Data records
↓

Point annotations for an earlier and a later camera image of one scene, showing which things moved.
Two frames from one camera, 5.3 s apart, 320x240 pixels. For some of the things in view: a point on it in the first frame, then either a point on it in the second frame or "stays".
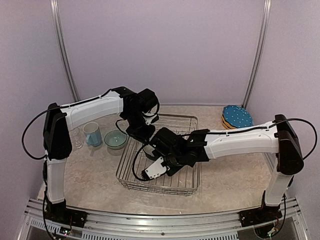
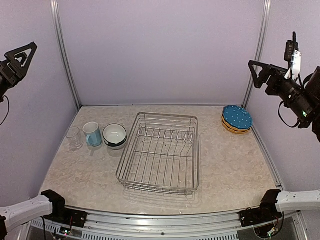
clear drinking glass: [77, 139] stays
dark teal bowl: [148, 150] → [114, 136]
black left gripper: [143, 137] → [20, 70]
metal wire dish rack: [131, 161] stays
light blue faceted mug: [93, 137] stays
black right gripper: [170, 174] → [278, 73]
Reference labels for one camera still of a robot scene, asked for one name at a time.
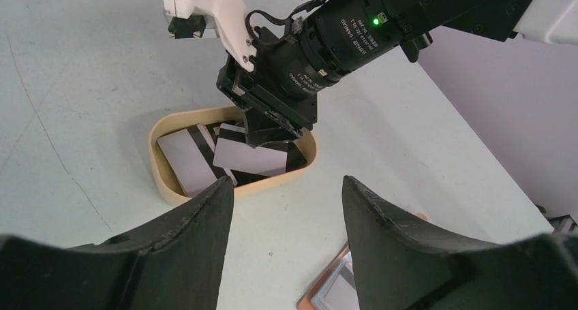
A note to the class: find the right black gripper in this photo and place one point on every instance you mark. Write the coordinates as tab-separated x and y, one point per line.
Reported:
323	41

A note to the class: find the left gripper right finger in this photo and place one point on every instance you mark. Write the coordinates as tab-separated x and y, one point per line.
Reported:
401	261

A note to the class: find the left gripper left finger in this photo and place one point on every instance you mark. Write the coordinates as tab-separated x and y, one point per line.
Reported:
174	261

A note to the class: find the white striped card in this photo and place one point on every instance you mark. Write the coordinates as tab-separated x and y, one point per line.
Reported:
272	159
190	153

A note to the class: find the brown leather card holder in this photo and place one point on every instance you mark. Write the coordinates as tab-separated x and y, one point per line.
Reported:
335	287

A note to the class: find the beige oval card tray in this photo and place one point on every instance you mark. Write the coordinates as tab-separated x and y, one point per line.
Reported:
167	183

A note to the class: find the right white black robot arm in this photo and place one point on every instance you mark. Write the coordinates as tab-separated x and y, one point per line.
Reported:
544	21

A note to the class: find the white striped card in tray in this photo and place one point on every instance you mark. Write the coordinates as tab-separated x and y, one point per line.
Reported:
190	153

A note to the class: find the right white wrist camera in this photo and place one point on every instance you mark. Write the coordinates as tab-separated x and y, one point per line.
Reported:
223	19

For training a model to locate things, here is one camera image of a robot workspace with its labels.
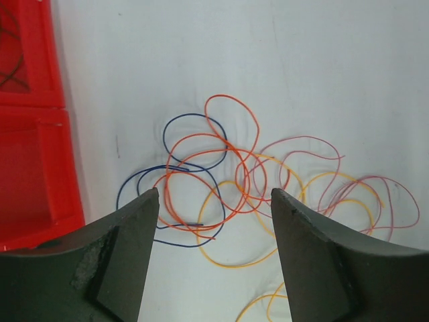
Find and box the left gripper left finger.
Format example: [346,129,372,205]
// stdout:
[1,189,160,321]

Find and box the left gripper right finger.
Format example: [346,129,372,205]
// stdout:
[271,189,428,321]

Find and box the dark grey thin wire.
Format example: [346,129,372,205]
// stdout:
[0,6,26,88]

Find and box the red plastic bin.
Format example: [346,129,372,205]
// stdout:
[1,1,84,252]

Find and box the pink thin wire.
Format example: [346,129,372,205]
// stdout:
[251,135,420,241]

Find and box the yellow thin wire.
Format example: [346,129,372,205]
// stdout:
[196,153,385,322]

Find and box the blue thin wire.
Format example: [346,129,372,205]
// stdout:
[116,113,229,248]

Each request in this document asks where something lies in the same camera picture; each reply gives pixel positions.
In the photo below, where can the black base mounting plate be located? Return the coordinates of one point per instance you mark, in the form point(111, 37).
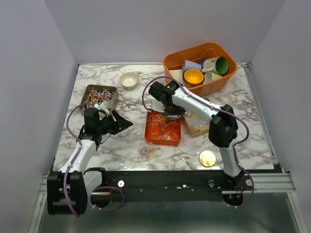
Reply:
point(166, 186)

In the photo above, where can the gold tin with popsicle candies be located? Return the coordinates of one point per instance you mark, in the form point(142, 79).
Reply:
point(194, 124)

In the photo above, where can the orange square candy tray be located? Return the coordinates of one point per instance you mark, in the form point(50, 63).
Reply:
point(161, 130)

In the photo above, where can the aluminium rail frame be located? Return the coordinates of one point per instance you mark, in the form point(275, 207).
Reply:
point(267, 208)

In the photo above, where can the yellow inside bowl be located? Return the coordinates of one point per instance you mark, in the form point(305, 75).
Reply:
point(192, 78)

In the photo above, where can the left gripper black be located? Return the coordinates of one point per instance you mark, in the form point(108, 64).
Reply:
point(120, 124)

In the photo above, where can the cream cup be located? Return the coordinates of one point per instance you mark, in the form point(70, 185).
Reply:
point(209, 77)

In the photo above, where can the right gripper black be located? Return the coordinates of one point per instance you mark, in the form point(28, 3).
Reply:
point(180, 111)

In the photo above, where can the gold round jar lid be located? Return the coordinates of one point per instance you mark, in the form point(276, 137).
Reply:
point(207, 158)

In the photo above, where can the brown tray with lollipops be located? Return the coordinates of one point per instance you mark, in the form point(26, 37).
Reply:
point(97, 94)

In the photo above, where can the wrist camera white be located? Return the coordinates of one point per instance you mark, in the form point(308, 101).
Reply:
point(157, 106)
point(103, 107)

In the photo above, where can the large orange plastic bin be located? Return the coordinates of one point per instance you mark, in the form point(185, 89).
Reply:
point(173, 66)

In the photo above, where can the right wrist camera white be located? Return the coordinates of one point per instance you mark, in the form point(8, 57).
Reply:
point(157, 106)

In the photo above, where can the lavender cup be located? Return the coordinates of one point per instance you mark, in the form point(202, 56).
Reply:
point(187, 64)

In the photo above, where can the white ceramic bowl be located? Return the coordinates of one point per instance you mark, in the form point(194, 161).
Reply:
point(129, 80)

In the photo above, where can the floral mug green inside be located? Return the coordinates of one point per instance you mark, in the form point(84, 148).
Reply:
point(218, 65)

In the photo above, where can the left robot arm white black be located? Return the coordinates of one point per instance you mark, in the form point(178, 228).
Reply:
point(69, 189)

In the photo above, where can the blue cup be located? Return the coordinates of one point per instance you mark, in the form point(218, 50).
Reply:
point(202, 61)

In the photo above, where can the clear glass jar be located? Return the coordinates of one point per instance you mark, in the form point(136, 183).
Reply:
point(147, 151)

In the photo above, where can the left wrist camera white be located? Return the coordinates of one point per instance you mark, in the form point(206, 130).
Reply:
point(103, 107)

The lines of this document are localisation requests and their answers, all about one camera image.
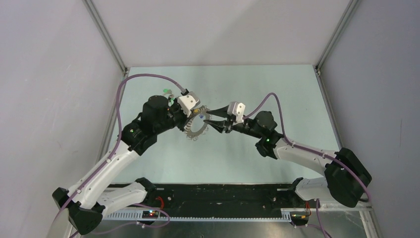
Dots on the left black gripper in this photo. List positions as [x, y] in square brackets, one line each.
[185, 119]

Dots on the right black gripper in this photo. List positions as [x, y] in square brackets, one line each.
[220, 125]

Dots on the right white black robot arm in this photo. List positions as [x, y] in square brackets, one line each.
[343, 177]

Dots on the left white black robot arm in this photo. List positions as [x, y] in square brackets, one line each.
[86, 201]

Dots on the left controller board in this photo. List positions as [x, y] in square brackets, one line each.
[149, 214]

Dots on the controller board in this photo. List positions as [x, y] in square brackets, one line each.
[149, 214]
[299, 219]

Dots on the right controller board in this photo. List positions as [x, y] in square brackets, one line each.
[299, 219]

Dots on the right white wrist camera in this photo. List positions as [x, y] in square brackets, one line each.
[237, 111]

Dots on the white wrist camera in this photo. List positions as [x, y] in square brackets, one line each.
[188, 102]
[237, 111]

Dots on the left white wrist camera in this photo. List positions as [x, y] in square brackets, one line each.
[188, 102]

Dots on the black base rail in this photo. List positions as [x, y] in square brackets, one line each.
[225, 201]

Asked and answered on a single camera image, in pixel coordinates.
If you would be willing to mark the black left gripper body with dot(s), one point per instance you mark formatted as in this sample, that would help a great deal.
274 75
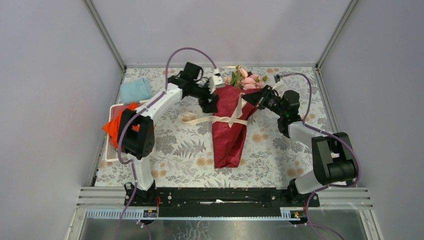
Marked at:
202 92

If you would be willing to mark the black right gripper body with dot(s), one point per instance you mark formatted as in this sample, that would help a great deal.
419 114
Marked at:
267 99

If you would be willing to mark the cream ribbon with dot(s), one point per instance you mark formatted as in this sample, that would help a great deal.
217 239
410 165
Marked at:
190 118

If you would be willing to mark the dark red wrapping paper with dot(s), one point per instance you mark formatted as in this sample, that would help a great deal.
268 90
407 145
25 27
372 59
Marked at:
230 130

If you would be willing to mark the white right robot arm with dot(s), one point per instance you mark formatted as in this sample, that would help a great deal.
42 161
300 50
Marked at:
333 159

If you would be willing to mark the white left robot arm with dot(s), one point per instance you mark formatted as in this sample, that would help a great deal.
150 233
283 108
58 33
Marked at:
136 135

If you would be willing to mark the light blue cloth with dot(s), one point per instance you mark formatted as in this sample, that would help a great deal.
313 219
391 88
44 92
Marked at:
135 91

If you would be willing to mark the orange cloth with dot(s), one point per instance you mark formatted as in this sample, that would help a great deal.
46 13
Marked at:
112 127

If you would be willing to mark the white perforated plastic basket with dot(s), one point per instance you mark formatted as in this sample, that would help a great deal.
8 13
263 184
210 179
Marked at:
111 145

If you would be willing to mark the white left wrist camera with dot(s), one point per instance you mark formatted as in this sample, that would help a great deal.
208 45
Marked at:
216 81

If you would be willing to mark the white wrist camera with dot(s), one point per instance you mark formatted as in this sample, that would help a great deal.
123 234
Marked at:
216 81
279 83

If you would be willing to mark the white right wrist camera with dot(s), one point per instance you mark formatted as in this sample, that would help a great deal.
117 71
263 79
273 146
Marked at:
279 83

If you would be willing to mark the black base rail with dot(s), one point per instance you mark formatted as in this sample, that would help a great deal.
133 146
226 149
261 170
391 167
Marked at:
230 202

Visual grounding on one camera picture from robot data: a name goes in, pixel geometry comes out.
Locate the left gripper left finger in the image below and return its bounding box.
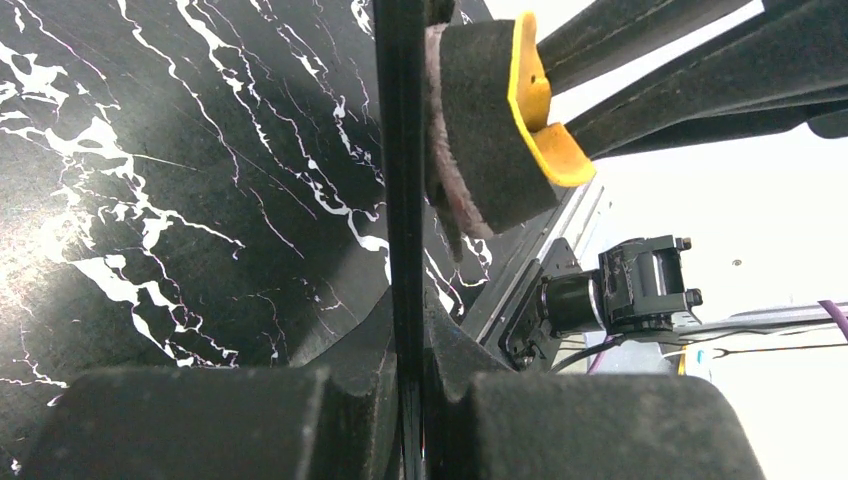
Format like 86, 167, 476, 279
21, 295, 399, 479

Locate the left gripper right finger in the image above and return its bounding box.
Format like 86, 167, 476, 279
423, 289, 764, 479

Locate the yellow black whiteboard eraser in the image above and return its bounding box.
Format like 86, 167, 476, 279
424, 11, 596, 262

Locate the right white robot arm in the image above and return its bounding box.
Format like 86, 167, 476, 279
481, 1, 847, 372

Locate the aluminium rail frame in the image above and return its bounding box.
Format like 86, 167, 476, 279
461, 181, 847, 373

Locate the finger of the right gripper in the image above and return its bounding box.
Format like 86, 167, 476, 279
536, 1, 744, 95
567, 0, 847, 159

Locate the white whiteboard black frame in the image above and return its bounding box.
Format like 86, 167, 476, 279
373, 0, 426, 479

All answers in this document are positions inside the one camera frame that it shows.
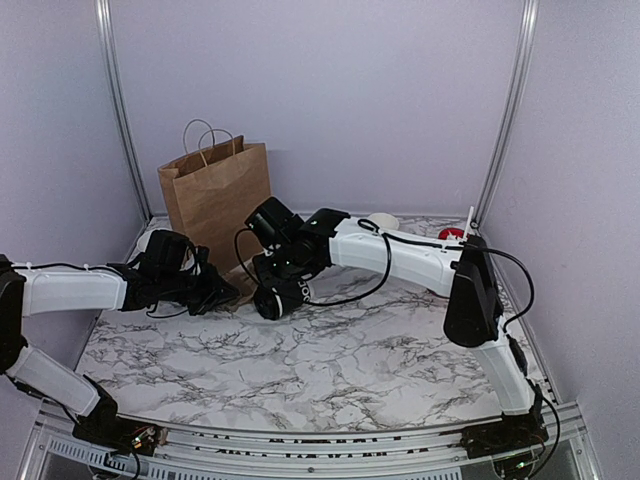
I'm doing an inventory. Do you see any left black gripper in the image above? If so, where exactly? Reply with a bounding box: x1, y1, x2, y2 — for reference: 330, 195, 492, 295
158, 262, 239, 316

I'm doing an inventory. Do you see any cardboard cup carrier tray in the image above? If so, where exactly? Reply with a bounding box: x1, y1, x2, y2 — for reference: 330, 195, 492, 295
223, 265, 257, 311

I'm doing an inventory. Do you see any black paper coffee cup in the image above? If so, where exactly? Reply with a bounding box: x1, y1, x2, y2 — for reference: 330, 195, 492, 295
268, 280, 314, 318

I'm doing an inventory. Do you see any black plastic cup lid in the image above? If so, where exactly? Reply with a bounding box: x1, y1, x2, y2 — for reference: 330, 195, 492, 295
252, 287, 283, 320

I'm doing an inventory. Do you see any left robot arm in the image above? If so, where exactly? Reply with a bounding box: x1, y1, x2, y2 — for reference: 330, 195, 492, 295
1, 255, 239, 456

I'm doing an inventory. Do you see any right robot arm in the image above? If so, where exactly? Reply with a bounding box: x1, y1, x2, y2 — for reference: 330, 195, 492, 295
245, 198, 549, 458

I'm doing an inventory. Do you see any white and orange bowl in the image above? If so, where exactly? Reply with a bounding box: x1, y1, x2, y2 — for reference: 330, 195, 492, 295
136, 231, 152, 252

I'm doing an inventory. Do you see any brown paper bag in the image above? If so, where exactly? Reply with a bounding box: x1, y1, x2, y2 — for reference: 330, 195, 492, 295
158, 123, 271, 275

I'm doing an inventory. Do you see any stack of paper cups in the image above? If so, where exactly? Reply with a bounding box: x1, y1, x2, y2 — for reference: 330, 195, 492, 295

↑

▶ TRY IT: The expected result is every line above containing the string "yellow".

▶ OUTPUT FOR THIS TASK:
Find and box the yellow thin wire.
In the photo above, where can the yellow inside bowl be located? Return the coordinates of one point per instance you mark, in the form point(305, 75).
Locate the yellow black whiteboard eraser in the image above and return its bounding box.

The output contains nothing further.